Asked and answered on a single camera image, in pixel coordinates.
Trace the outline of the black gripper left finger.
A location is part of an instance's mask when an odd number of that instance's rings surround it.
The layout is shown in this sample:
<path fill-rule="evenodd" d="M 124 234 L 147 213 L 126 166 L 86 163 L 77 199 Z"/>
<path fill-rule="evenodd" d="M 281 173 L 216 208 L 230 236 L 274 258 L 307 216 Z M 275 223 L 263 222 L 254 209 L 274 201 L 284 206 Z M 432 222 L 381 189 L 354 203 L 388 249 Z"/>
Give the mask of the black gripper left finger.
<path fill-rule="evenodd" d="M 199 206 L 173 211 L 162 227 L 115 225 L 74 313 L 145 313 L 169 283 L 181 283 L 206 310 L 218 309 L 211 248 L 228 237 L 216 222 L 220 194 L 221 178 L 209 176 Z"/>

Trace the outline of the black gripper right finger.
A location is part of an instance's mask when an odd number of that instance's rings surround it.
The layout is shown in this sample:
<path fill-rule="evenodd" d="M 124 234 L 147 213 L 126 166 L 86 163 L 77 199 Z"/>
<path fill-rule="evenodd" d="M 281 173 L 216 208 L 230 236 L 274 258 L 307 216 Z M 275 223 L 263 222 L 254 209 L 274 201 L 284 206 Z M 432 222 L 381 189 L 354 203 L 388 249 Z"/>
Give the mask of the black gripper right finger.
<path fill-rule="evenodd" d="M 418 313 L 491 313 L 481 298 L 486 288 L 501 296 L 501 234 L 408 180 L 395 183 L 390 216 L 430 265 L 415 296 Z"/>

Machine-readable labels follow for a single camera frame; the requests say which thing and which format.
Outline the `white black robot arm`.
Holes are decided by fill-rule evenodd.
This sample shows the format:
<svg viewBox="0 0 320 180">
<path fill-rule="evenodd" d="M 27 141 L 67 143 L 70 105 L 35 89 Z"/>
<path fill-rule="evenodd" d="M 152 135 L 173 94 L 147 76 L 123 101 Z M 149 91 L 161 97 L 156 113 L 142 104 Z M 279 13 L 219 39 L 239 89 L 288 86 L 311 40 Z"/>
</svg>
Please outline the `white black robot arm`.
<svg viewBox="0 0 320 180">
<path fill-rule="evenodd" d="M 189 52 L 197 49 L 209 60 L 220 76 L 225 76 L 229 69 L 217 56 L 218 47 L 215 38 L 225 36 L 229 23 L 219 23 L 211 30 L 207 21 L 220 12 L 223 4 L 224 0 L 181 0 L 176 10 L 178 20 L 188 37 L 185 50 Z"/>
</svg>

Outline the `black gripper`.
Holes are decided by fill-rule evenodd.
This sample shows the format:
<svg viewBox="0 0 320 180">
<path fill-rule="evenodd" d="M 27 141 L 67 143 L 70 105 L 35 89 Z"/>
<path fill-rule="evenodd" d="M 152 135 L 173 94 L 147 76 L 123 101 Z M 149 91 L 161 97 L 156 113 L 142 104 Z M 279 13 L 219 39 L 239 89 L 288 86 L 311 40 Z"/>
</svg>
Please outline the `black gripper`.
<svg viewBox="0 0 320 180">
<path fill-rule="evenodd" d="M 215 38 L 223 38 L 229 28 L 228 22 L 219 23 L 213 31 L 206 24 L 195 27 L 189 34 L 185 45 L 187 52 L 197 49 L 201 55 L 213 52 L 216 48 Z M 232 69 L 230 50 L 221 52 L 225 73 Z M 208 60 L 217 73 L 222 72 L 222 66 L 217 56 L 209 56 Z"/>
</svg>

- _WORK TASK_: Examine the records above and state the number of lines that include "Trace", with no further text.

- _TASK RESULT_: 2